Available records
--------------------------------

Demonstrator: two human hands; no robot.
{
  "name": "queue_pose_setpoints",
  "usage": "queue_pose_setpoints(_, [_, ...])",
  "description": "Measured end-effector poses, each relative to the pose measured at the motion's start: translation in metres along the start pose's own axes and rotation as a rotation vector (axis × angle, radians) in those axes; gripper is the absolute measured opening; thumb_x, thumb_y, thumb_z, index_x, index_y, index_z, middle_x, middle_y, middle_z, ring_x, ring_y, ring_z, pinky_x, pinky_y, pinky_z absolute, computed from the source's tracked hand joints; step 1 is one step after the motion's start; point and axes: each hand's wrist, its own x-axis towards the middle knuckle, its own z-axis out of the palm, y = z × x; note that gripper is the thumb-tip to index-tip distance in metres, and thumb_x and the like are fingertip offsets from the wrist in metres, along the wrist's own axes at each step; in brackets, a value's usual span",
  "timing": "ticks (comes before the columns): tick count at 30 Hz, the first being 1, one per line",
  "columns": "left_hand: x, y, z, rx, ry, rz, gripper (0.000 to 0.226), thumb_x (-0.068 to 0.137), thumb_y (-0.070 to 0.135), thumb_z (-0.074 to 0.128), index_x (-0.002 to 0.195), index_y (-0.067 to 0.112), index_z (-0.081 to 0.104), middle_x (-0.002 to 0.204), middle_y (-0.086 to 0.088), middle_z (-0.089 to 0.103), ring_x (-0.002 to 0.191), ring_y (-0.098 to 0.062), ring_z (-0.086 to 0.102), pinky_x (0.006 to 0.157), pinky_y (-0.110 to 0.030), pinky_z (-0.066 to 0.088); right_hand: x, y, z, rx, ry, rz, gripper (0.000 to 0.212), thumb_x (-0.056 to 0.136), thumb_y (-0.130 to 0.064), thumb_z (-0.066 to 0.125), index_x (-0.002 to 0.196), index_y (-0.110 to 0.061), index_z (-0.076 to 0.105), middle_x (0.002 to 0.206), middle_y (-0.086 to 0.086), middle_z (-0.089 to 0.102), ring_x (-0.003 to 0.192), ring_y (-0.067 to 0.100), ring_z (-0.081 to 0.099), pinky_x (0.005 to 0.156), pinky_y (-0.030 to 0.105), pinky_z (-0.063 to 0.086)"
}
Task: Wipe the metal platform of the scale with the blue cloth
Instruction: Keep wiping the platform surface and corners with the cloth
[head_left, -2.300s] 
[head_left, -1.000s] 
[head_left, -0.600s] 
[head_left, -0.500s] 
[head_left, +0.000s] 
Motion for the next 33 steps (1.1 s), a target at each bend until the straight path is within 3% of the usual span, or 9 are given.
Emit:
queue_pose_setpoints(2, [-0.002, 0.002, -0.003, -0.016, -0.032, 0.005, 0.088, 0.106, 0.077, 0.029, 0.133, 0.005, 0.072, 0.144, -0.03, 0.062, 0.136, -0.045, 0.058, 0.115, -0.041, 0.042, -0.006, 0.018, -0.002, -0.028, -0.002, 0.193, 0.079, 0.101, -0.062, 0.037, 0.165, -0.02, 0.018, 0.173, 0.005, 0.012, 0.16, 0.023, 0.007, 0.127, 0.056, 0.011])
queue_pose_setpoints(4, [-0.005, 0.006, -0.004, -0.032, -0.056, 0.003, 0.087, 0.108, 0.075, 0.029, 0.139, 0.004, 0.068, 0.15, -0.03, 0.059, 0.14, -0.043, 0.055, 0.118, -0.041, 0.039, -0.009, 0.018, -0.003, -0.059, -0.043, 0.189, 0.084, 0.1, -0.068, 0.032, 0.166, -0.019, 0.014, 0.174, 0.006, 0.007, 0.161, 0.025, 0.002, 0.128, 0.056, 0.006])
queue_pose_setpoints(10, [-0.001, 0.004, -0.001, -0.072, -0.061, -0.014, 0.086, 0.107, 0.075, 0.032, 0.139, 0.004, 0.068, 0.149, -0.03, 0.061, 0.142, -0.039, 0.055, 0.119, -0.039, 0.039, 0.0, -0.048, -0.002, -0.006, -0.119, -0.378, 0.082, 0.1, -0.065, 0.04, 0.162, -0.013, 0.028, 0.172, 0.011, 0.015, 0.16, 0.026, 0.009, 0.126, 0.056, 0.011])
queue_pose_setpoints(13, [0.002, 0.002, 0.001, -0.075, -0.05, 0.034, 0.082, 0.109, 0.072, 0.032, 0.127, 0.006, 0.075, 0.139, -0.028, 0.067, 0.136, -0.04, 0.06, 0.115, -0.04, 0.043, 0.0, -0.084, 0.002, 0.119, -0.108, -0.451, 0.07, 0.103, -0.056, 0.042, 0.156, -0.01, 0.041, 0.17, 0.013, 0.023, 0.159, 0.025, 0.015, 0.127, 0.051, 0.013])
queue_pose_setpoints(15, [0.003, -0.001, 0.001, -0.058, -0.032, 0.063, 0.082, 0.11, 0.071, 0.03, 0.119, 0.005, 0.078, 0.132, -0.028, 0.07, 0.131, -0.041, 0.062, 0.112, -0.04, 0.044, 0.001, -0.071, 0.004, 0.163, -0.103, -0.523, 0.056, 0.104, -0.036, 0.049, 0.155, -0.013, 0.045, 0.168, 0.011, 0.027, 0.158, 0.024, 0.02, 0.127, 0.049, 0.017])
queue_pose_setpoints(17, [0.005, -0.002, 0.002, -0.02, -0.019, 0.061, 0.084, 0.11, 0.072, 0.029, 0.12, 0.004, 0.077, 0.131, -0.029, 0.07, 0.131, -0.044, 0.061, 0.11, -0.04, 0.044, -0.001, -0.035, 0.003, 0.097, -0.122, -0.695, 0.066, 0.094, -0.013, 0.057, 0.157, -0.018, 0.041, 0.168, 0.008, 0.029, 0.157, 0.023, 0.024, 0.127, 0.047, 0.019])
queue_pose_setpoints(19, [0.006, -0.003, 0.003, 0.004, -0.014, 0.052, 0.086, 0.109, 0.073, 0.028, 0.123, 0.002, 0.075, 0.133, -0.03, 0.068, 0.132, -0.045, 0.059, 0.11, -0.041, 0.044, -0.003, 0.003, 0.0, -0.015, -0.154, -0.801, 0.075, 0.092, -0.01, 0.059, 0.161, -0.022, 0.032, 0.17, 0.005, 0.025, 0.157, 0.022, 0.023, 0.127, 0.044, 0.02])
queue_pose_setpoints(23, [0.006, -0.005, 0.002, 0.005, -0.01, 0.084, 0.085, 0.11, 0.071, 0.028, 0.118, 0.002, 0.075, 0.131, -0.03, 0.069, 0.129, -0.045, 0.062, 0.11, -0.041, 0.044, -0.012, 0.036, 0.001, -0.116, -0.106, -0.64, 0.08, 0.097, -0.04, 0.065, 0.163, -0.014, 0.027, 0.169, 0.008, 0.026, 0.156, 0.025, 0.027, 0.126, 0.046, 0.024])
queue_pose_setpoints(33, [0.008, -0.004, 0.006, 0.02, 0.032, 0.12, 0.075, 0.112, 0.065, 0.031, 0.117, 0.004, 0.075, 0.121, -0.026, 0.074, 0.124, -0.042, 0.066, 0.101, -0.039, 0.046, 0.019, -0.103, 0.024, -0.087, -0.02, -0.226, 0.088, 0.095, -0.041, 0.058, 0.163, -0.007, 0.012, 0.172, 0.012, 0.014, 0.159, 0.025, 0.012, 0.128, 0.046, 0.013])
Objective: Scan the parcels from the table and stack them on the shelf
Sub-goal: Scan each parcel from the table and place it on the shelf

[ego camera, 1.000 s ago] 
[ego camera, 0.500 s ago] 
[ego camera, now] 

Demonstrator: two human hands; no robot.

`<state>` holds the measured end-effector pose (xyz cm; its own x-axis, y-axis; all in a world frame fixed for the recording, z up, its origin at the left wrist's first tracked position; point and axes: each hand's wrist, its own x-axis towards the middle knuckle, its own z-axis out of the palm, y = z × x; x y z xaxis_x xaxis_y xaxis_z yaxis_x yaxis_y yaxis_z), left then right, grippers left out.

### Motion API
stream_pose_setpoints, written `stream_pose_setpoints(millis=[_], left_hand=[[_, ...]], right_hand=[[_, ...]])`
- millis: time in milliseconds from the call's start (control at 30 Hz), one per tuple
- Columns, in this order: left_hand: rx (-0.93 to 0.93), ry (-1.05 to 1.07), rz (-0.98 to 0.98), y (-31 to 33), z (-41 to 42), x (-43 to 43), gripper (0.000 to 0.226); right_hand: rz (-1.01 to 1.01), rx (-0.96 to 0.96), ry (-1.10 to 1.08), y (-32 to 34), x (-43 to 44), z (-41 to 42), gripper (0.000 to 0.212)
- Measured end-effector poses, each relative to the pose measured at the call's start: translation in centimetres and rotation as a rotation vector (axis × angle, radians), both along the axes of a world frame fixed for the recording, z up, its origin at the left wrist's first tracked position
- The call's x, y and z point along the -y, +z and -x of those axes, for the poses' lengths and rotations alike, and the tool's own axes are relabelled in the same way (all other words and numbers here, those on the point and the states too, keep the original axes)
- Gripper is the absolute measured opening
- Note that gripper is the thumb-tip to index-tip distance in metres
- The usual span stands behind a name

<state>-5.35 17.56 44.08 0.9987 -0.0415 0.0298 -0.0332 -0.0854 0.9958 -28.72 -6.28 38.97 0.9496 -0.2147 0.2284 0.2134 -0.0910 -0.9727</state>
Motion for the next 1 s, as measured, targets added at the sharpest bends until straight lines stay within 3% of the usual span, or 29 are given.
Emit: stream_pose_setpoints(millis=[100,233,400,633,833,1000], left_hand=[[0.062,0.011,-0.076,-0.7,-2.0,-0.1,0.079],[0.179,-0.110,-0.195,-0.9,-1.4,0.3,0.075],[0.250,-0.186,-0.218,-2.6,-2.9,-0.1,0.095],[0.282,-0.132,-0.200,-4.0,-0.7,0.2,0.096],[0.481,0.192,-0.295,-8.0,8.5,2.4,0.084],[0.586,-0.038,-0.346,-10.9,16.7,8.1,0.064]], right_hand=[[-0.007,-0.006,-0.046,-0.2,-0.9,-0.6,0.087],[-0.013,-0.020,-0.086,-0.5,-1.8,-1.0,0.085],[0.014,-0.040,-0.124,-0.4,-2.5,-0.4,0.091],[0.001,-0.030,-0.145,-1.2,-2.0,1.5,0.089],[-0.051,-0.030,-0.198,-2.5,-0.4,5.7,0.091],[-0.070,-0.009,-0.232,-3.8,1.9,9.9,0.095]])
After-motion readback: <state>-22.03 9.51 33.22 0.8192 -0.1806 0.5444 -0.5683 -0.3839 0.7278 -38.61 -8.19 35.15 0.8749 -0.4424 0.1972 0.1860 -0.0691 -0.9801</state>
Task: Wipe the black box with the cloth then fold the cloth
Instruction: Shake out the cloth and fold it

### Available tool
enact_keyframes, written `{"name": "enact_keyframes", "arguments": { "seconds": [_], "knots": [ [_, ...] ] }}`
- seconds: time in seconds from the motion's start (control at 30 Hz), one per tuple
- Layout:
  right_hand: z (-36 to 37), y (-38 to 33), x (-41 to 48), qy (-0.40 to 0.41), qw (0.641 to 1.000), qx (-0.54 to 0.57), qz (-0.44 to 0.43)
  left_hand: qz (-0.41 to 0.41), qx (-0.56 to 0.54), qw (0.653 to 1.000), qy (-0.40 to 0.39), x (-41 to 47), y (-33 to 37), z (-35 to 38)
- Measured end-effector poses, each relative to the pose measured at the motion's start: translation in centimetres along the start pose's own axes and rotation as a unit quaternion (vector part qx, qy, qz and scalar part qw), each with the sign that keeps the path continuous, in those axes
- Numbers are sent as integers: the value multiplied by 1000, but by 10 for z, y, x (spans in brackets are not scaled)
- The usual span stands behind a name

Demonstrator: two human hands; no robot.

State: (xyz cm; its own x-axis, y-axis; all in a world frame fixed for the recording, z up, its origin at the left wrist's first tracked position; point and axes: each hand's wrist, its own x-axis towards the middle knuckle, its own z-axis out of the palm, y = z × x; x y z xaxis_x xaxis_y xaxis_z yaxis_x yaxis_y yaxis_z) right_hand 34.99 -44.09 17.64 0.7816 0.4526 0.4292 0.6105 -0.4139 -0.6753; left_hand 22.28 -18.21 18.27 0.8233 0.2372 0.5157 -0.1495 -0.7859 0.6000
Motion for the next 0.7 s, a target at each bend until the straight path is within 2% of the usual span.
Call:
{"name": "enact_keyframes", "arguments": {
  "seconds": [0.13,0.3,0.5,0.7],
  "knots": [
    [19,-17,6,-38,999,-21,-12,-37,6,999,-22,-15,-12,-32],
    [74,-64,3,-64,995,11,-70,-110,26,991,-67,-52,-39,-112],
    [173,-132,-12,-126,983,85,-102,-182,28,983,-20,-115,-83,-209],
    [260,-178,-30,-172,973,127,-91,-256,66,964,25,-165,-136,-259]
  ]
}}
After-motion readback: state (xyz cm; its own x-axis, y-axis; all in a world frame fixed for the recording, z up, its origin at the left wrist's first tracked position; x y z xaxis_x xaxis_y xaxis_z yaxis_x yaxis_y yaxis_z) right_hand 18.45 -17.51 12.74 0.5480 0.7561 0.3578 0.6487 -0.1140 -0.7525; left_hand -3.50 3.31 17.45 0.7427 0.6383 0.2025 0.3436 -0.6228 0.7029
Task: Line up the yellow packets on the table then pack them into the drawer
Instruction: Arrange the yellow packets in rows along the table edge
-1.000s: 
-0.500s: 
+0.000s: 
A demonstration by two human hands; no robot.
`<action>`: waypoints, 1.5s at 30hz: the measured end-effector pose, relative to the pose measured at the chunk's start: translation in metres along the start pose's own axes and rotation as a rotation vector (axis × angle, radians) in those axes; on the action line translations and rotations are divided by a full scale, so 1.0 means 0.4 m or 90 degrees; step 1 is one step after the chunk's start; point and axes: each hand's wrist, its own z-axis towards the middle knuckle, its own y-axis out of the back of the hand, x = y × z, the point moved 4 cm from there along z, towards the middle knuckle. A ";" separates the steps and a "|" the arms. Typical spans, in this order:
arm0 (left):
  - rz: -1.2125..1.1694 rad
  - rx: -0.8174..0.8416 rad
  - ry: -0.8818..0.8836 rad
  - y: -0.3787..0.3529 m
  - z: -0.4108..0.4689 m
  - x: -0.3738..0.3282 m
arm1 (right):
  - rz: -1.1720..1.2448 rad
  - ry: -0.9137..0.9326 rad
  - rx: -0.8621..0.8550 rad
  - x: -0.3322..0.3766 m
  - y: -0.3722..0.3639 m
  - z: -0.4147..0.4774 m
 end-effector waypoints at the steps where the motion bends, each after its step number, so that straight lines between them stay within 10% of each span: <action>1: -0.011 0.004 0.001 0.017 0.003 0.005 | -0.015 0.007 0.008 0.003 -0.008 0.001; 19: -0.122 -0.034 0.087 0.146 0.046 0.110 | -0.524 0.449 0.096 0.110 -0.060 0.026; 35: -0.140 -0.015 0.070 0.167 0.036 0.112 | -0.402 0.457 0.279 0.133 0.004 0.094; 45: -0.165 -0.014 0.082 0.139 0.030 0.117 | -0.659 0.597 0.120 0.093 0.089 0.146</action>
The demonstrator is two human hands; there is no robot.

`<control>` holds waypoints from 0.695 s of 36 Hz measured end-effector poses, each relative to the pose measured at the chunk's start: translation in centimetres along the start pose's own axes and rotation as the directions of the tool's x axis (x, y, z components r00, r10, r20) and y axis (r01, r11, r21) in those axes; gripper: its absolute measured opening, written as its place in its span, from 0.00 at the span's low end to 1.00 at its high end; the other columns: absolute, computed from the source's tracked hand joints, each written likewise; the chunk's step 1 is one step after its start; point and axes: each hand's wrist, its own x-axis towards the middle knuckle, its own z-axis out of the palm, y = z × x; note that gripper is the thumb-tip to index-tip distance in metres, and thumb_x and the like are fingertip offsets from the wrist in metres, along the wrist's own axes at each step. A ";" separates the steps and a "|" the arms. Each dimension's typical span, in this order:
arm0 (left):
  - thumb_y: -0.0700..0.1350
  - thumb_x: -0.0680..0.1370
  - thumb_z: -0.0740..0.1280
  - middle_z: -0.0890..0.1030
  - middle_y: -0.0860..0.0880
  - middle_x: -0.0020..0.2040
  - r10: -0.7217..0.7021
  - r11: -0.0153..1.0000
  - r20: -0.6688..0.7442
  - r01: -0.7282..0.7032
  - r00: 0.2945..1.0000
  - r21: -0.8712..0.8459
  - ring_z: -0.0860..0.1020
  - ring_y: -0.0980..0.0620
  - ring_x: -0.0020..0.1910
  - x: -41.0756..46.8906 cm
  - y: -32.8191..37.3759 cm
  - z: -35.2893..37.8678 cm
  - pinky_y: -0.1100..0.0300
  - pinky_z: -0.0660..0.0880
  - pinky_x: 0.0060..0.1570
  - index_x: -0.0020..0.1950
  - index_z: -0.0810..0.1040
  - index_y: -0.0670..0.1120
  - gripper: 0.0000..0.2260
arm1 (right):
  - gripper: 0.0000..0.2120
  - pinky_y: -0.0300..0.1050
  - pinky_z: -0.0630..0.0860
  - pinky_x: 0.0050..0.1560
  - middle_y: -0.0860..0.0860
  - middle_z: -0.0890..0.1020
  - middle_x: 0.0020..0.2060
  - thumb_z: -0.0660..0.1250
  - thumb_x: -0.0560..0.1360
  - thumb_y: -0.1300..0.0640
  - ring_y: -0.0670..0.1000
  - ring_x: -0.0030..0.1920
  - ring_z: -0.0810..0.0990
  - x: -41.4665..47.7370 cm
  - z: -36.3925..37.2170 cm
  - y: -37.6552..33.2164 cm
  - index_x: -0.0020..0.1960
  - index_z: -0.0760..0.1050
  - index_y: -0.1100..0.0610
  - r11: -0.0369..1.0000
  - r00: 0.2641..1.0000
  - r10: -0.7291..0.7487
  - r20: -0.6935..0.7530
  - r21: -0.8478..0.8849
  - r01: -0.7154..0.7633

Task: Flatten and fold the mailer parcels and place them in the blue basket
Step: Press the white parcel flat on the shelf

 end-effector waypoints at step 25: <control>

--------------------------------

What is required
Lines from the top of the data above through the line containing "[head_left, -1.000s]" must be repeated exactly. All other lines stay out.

Exercise solution
Demonstrator: two human hands; no robot.
{
  "name": "queue_pose_setpoints",
  "usage": "queue_pose_setpoints(_, [_, ...])",
  "description": "Measured end-effector poses, each relative to the pose measured at the motion's start: translation in metres along the start pose's own axes and rotation as a rotation vector (axis × angle, radians) in those axes; gripper is the absolute measured opening; thumb_x, thumb_y, thumb_z, index_x, index_y, index_z, middle_x, middle_y, middle_z, ring_x, ring_y, ring_z, pinky_x, pinky_y, pinky_z absolute, computed from the source's tracked hand joints; step 1 is one step after the motion's start; point and axes: each hand's wrist, its own x-axis towards the middle knuckle, its own z-axis out of the palm, y = z × x; note that gripper is the thumb-tip to index-tip distance in metres, and thumb_x and the like are fingertip offsets from the wrist in metres, along the wrist's own axes at each step; in brackets, a value's usual span",
  "timing": "ticks (comes before the columns): tick count at 30 Hz, the first being 1, one per line",
  "columns": "left_hand: x, y, z, rx, ry, rz, gripper (0.000 to 0.226), thumb_x (-0.068 to 0.137), thumb_y (-0.070 to 0.135), thumb_z (-0.074 to 0.128), index_x (-0.002 to 0.195), index_y (-0.067 to 0.112), index_z (-0.081 to 0.104), middle_x (-0.002 to 0.204), middle_y (-0.086 to 0.088), middle_z (-0.089 to 0.103), ring_x (-0.002 to 0.191), ring_y (-0.098 to 0.062), ring_z (-0.086 to 0.102), pinky_x (0.006 to 0.157), pinky_y (-0.110 to 0.030), pinky_z (-0.066 to 0.088); right_hand: x, y, z, rx, ry, rz, gripper (0.000 to 0.212), thumb_x (-0.056 to 0.136), thumb_y (-0.130 to 0.064), thumb_z (-0.066 to 0.125), index_x (-0.002 to 0.196), index_y (-0.110 to 0.061), index_z (-0.076 to 0.105), middle_x (0.002 to 0.206), middle_y (-0.086 to 0.086), middle_z (-0.089 to 0.102), ring_x (-0.003 to 0.192), ring_y (-0.067 to 0.100), ring_z (-0.081 to 0.099), pinky_x (0.005 to 0.156), pinky_y (-0.030 to 0.105), pinky_z (-0.063 to 0.086)"
}
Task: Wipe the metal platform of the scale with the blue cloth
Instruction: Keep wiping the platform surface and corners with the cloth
[head_left, -2.300s] 
[head_left, -1.000s] 

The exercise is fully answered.